As our families are rocking away the evening under our kiwi arbor, my friend mentions that her sister is pregnant. After having one baby by C-section, she is worried about having another one at home, without drugs. Pregnancy and birth have changed a lot since the old economy failed and insurance and government stopped paying for epidurals and Cesareans. Of course, without insurance or government support, no one can afford them, and hospitals want payment up front now. The midwifery school has a waiting list a year long - people who can actually help a woman deliver a baby at home, without medications, are in high demand.
I had to attend a few labors of my friends and family myself before the midwife network really filled out. Not that I knew how to deliver a baby, but who else did? OB's were fantastic for surgery but hadn't a clue what to do without drugs. I was scared to death at the first birth I attended. I was unqualified, obviously, but there was no one else they could afford (I was free, so very affordable). I attended a few of the free trainings that the midwives sponsored, and I had done natural childbirth myself and could help my cousin get through labor. Thank heavens, nothing serious was wrong - no cord around the neck, no breech birth - just a normal, healthy, delivery. Pull one of those all-nighters and you'll be pretty tired, I tell you.
Our tri-neighborhood area actually still has an OB who will attend at-home births. The catch is, if you want her (and the anesthesiologist) to be on call for you, you have to sign a contract with the payments already specified - and pay a non-refundable down payment before the birth even happens. We're so grateful our OB is available for emergencies, but my friend's sister is still paying off her C-section from four years ago.
For better or worse, caring for babies has become pretty traditional again. Almost no women are willing to risk the life of their baby by starting an infant on formula. When supply disruptions are possible, and inevitable, breastfeeding is pretty much the only way to go. So Mom usually stays with the baby for the first year, at least. After the trucks stopped coming for a month in 2012 - and when formula prices spiked in 2013 - we actually witnessed a resurgence in wet nurses.
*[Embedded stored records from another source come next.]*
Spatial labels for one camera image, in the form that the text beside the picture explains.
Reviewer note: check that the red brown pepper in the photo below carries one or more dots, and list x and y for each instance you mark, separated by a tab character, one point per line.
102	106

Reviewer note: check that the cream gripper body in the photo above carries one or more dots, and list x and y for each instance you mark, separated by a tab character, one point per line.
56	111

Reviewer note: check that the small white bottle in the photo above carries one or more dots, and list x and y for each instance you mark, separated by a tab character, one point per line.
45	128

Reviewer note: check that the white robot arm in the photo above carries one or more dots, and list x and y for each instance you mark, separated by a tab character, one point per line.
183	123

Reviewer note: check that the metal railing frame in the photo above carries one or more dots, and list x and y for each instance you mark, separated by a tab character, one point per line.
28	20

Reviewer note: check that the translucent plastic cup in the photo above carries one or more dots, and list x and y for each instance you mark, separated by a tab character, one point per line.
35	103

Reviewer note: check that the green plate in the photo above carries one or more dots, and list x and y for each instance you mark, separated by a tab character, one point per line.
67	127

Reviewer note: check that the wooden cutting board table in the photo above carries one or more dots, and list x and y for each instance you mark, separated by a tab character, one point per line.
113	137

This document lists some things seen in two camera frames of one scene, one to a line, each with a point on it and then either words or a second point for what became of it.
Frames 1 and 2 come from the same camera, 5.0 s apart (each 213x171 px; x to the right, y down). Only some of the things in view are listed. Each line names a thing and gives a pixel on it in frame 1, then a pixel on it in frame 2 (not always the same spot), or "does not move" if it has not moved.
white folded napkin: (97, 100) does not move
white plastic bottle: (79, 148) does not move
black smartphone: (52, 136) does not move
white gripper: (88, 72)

Never thought I'd see the day, but it was either that or watch the babies die.
Even though women are staying with their babies, we're not Victorians here. Mothers don't hide away at home. It may seem strange, but a lot of ladies carry their babies around in slings wherever they go - gardening, Farmer's markets, stores, even some paid jobs - and nurse in public. There's just really no other way to get life done. Gender equality is one blessing that's persisted. True, women and men often do different work, but it's generally acknowledged that their work is equal in value.
A few people stop by to use our computer or phone over the course of the evening. People still have phones, and computers, but the service costs have gone up, up, up. We don't mind sharing. Most people don't take advantage, and they are usually just scheduling carpools or short-term work arrangements. Sometimes our "regulars" will do a few chores for us as thanks. We're just glad the community has evolved enough that people have gotten over their fear of asking for (or offering) help. There are so many ways we help each other cut costs and still keep a similar quality of life. Sometimes it just takes emotional abilities and qualities that most of us didn't have before - trust, respect, humility, and interdependence.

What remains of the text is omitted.